Competitive keyword advertising by law firms has been a source of trouble for years. I wrote a whole paper just about that in 2016–we’re still discussing it 8 years later 🙄. Many firms do it–“Lerner & Rowe has engaged in conquesting in other contexts,” so, um…unclean hands? The trademark owner sued the advertiser for trademark infringement and lost in the district court. Prior blog post on the district court ruling.

The Panel Opinion

The court says that Lerner & Rowe didn’t establish a likelihood of consumer confusion per the expedited 4-factor test for keyword advertising articulated in the Network Automation case. Lerner & Rowe invoked the initial interest confusion doctrine, but as the Network Automation case explained, IIC just merges back into the likelihood of confusion analysis and does not create any workaround or bypass.

Mark Strength: The court says the mark is strong, in part evidenced by the fact the plaintiff law firm has over 100k clients.
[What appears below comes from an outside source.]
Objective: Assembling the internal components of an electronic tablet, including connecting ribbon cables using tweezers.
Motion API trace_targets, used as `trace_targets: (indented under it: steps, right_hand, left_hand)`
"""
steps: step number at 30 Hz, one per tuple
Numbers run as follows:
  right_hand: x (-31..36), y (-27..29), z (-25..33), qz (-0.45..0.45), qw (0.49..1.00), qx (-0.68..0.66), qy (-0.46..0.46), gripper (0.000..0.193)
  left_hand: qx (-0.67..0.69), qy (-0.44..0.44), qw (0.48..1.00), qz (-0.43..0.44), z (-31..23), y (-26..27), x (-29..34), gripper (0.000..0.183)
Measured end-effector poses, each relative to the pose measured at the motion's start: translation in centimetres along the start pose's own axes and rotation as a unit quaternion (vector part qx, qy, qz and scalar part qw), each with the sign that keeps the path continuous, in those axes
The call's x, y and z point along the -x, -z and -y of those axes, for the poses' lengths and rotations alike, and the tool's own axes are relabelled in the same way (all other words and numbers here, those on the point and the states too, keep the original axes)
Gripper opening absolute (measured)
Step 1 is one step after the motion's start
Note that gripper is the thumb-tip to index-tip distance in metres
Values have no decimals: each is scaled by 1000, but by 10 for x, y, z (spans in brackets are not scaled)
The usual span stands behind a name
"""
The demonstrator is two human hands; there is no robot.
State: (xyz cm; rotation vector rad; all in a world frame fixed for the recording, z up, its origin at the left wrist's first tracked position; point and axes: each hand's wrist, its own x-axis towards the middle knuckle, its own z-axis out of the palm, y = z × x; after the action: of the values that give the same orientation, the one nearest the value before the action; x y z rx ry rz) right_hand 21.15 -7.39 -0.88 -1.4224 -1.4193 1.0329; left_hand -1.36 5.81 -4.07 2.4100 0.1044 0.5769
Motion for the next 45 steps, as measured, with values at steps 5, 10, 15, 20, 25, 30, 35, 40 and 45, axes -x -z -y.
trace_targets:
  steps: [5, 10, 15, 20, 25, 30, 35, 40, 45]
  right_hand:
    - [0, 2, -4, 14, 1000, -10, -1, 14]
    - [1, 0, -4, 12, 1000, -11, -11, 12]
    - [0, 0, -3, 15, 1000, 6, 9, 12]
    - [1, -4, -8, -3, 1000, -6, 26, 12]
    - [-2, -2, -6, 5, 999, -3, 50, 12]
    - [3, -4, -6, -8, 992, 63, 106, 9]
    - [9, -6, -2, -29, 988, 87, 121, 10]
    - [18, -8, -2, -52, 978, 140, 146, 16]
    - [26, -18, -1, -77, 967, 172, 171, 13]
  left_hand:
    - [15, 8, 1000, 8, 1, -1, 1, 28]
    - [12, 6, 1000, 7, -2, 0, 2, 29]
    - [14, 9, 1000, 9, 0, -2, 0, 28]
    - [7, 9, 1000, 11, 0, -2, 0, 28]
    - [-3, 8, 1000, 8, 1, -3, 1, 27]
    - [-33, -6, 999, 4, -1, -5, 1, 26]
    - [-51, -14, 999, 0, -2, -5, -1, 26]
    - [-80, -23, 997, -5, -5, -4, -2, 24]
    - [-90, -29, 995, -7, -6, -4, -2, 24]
Actual Confusion: Some data about the advertiser’s campaign:

  • The advertiser’s ads showed up in response to the “Lerner & Rowe” keyword trigger 109,322 times.
  • Those ads produced 7,452 clicks (6.82% CTR–overall, pretty good).
  • 236 incidents that Lerner & Rowe claimed were evidence of actual confusion (less than 0.25% of the total ad exposures). The court doesn’t necessarily believe that all 236 incidents actually demonstrated consumer confusion, but the court assumes they are. The court also observes that normally anecdotes of actual consumer confusion lack a “denominator” of the number of total consumer contacts, but both numerator and denominator data is available here.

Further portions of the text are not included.